Building on the topic of conversational AI, University of Toronto Professor Yang Xu briefed the audience on The Fluidity of Word Meaning: a Challenge for NLP. Yang’s recent research deals with shifting semantic meanings through time, wherein the evolution from initial word meaning to yet-to-emerge usages is turned into a computation problem that can help advance natural language understanding.

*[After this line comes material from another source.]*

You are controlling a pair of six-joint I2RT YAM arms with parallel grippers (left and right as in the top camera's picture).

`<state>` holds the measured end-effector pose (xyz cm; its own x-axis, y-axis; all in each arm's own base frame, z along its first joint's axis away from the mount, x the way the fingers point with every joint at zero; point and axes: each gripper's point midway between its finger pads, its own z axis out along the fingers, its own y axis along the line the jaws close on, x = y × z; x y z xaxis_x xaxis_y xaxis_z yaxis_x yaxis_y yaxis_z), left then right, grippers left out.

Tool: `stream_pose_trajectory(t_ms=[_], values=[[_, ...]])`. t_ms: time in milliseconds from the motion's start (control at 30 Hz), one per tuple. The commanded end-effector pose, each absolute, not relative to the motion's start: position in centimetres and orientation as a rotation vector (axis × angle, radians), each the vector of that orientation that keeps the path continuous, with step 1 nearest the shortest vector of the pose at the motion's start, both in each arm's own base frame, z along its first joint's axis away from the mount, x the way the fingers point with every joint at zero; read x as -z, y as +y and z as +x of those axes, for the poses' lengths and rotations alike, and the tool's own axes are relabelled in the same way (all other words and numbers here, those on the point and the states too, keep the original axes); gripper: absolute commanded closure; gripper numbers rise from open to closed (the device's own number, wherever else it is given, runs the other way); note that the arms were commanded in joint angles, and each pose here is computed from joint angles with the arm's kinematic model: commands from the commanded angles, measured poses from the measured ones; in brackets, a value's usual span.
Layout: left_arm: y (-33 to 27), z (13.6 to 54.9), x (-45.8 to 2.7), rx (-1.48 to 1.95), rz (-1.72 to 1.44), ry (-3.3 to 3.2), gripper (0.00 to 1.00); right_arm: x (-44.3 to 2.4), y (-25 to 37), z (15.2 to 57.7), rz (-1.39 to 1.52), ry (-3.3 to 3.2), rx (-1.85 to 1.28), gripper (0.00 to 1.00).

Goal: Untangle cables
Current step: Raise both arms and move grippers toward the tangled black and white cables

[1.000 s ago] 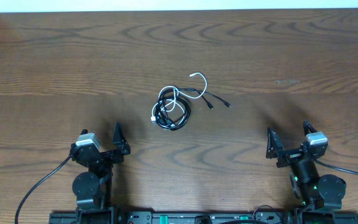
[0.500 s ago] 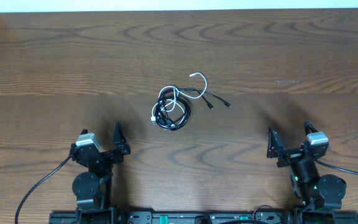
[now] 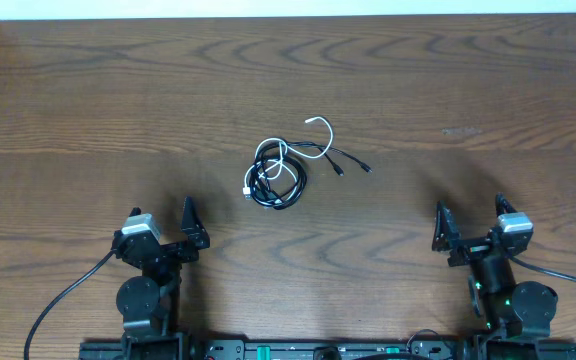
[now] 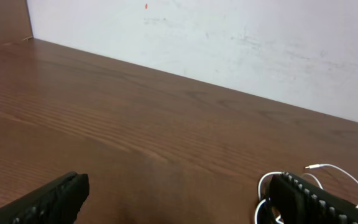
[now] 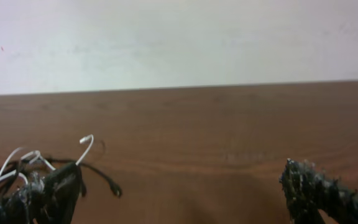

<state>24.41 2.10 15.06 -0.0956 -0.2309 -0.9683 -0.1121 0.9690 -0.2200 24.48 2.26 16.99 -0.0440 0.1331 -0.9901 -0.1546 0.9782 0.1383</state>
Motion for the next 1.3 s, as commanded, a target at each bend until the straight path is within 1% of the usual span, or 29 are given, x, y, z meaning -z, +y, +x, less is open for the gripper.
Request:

Among the afternoon’s multi-track sessions were presentations from Canadian legal tech startups Blue J Legal and ROSS Intelligence. Blue J’s Anthony Niblett explained how his company is using machine learning to predict legal outcomes, while Jimoh Ovbiagele spoke on how natural language processing is changing legal searches and providing easy and low-cost public access to legal documents. Both companies emerged from the IBM Watson 2014 Challenge at the University of Toronto.
Highlights from the technical sessions included MIT Professor and Co-founder of Beijing-based DeePhi Tech Song Han, who spoke on Bandwidth-Efficient Deep Learning. Song’s work focuses on energy-efficient deep learning that optimizes computer architecture. He has previously proposed Deep Compression, which aims to compress neural nets by an order of magnitude without losing the prediction accuracy. During his undergraduate study Song was an exchange student at the University of Toronto.
The afternoon session closed with Nicholas Frosst from Google Brain speaking on Geoffrey Hinton’s work with Capsules, which is the UofT professor’s most recent deep learning research direction.
The event attracted 300 attendees interested in deep learning and AI. Since the founding of the AI-focused Vector Institute in 2017, the University of Toronto has garnered international attention. The visit from Tsinghua University, a member of China’s elite “C9 League” of higher learning institutions, will further Canada-China exchanges in AI.